Local clinical trial waiver for selected drugs is a double-edged sword says experts Premium

Local clinical trial waiver for selected drugs is a double-edged sword says experts Premium

The move to give faster access to medicines for patients in India is a double edged sword warn experts, following the Central Licensing Authority’s (CLA) recent specification where six countries under Rule 101 of the New Drugs and Clinical Trials Rules (NDCTR), 2019 are considered for local clinical trial waivers during the approval process of five categories of new drugs.

A senior Union Health Ministry official confirmed that this notification of the countries, “will help faster decisions on the waiver of the requirement of local clinical trials, with consistency and predictability.’’ The names of the countries specified through an order now include the United States, United Kingdom, Japan, Australia, Canada and the European Union.

New drugs from these countries, including orphan drugs for rare diseases, gene and cellular therapy products, new drugs used in a pandemic situation, new drugs used for special defense purposes, and new drugs with significant therapeutic advances over the current standard care, will be considered for clinical trial waivers, according to the Drugs Controller General of India (DCGI).

“India’s decision to waive local clinical trials for drugs approved in countries like the U.S., U.K., Japan, and the European Union represents a pivotal regulatory shift. While the move aims to expedite access to essential medications and enhance market availability, it raises significant concerns about patient safety, research and development (R&D), and broader healthcare implications,’’ noted Rajmohan Seetharaman in his article titled — ‘The implications of waiving local clinical trials for drugs in India: a double-edged sword?’, published in The Lancet Regional Health (Southeast Asia) recently.

Dr. Seetharaman argues that, waiving local clinical trials presents safety concerns and notes that trials are essential for assessing how drugs interact with diverse genetic profiles. “India’s population diversity means bypassing trials could result in unanticipated adverse effects or reduced efficacy,’’ he said. He further notes that countries like Japan and China mandate local testing or foreign data analysis for ethnic sensitivity, emphasising the importance of safety through localised validation. Japan’s cautious approach to genetic diversity in drug metabolism and China’s regulatory framework highlight the need for India to consider its own population’s unique traits.

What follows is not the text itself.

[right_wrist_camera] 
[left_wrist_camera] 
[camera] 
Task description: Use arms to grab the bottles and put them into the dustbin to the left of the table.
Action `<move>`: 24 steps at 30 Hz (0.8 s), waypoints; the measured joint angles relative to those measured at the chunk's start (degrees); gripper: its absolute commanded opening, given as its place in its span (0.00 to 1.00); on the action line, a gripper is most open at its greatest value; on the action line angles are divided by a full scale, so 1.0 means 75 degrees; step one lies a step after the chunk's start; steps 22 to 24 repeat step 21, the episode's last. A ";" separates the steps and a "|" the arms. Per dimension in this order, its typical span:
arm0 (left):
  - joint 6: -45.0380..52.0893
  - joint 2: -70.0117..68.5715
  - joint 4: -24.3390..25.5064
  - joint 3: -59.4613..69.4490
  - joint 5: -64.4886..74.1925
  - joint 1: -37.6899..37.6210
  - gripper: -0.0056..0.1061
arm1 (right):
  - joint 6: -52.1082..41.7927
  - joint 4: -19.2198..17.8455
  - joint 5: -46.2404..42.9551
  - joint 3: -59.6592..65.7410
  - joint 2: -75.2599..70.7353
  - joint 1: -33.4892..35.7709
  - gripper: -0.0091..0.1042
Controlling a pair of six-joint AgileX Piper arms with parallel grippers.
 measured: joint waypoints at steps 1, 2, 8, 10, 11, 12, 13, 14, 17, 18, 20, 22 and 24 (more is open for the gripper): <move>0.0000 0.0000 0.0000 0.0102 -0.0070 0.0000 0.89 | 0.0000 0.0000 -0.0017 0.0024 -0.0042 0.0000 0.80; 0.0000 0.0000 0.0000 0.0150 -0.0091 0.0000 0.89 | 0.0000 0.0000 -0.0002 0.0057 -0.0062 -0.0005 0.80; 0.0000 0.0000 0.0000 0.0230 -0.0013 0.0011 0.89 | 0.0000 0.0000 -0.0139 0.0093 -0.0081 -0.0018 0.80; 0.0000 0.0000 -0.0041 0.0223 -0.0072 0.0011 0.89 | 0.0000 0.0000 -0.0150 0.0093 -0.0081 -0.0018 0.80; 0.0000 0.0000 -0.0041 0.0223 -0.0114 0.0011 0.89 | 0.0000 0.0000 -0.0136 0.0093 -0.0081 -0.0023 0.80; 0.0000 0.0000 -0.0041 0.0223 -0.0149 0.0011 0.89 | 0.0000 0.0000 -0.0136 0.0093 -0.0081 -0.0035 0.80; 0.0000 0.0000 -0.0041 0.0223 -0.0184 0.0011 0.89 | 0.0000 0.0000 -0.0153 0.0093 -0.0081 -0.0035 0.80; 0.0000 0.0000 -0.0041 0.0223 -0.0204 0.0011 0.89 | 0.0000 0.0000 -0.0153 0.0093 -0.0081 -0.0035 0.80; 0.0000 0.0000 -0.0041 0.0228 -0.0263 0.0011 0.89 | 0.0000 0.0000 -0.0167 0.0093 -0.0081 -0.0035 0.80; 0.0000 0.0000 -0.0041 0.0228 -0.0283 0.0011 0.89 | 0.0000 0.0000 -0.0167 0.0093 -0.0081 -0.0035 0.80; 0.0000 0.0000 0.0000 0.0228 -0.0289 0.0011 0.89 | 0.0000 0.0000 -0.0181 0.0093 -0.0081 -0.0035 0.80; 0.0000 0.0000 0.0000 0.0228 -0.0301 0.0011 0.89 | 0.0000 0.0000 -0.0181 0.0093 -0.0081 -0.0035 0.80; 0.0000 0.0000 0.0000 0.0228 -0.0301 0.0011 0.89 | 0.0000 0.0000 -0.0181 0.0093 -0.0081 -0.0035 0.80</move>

“Gene and cellular therapies, which manipulate genetic material, carry long-term risks that are not yet fully understood. Similarly, drugs with significant therapeutic advancements need careful scrutiny, as skipping local trials could compromise safety in a genetically diverse population. For example, CAR-T therapies, which modify immune cells, require thorough local testing to account for ethnic variability in genetic responses,’’ he noted warning that waiving these trials risks weakening India’s pharmaceutical innovation, as companies may lose incentives to conduct localized research. “Additionally, it could diminish India’s robust research infrastructure, including contract research organizations (CROs), and reduce investments in local drug development,’’ notes the paper. It also cautioned that the waiver may disproportionately benefit multinational corporations (MNCs) by allowing faster market entry..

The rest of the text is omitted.